- What is expected: Copy exactly, from the beginning of the material below, every line up to and including the one holding "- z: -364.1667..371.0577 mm", with the pictures left out.
Material to process: Begin
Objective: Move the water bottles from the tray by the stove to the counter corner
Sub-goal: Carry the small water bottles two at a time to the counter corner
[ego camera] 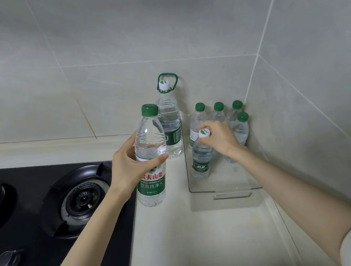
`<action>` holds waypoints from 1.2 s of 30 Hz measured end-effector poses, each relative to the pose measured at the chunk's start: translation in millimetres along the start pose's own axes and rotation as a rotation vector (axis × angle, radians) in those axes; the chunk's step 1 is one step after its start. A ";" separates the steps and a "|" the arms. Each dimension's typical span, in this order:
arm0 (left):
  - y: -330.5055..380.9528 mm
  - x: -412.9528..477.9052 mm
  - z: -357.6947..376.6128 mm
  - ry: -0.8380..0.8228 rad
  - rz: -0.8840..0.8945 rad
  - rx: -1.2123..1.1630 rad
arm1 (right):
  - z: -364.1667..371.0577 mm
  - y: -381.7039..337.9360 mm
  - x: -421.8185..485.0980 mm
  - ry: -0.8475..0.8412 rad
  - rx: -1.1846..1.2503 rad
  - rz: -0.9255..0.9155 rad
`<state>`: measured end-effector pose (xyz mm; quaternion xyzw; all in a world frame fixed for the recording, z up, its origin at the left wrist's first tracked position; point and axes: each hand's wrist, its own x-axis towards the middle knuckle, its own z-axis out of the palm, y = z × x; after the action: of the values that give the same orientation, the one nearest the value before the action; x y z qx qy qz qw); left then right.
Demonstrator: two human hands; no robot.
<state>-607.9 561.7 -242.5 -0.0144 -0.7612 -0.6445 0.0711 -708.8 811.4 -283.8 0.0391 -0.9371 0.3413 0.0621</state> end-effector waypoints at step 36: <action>10.6 -5.7 -21.3 0.012 -0.077 -0.035 | 20.0 6.3 -24.2 0.336 0.492 0.178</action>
<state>-599.1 542.9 -229.4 0.0175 -0.7494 -0.6599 0.0503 -687.4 804.1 -306.5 -0.0861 -0.8028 0.5636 0.1746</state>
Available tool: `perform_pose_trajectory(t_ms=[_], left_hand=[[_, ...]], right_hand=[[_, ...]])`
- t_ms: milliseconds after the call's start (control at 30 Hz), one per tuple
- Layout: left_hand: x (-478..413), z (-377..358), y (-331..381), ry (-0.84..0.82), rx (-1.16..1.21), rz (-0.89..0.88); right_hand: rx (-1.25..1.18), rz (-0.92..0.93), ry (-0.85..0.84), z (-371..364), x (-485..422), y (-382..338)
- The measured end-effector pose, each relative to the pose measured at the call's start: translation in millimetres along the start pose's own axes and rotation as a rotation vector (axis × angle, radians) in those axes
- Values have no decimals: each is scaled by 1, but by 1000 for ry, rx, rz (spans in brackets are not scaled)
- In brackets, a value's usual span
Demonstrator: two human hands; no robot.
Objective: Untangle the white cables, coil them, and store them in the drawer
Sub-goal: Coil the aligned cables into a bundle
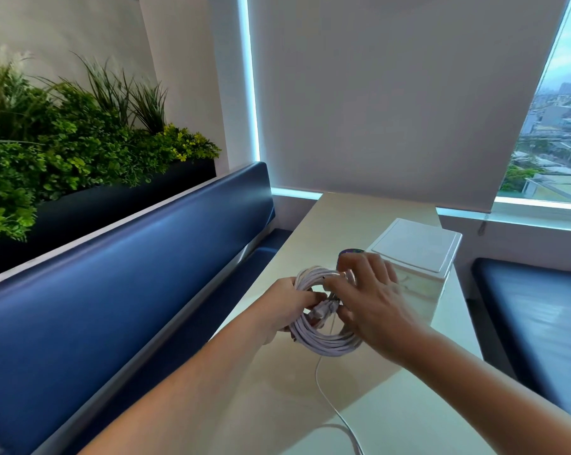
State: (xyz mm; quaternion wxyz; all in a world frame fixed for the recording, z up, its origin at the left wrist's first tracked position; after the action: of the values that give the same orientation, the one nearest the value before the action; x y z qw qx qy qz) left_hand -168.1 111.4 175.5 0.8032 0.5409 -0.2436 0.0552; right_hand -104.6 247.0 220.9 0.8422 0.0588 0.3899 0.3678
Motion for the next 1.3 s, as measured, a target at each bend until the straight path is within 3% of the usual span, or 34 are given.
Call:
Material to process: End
- Exercise result:
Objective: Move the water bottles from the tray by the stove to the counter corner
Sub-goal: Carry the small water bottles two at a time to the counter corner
[ego camera] 
`<action>` holds waypoints from 1.2 s of 30 Hz measured end-effector poses, each relative to the pose measured at the chunk's start: translation in millimetres along the start pose's own axes and rotation as a rotation vector (axis × angle, radians) in those axes; the chunk's step 1 is one step after its start. A ";" separates the steps and a "|" the arms. Each dimension's typical span, in this order:
arm0 (left):
  - y: -330.5055..380.9528 mm
  - x: -412.9528..477.9052 mm
  - z: -357.6947..376.6128 mm
  - ry: -0.8380..0.8228 rad
  - rz: -0.8840..0.8945 rad
  - rx: -1.2123..1.1630 rad
arm1 (right):
  - z: -364.1667..371.0577 mm

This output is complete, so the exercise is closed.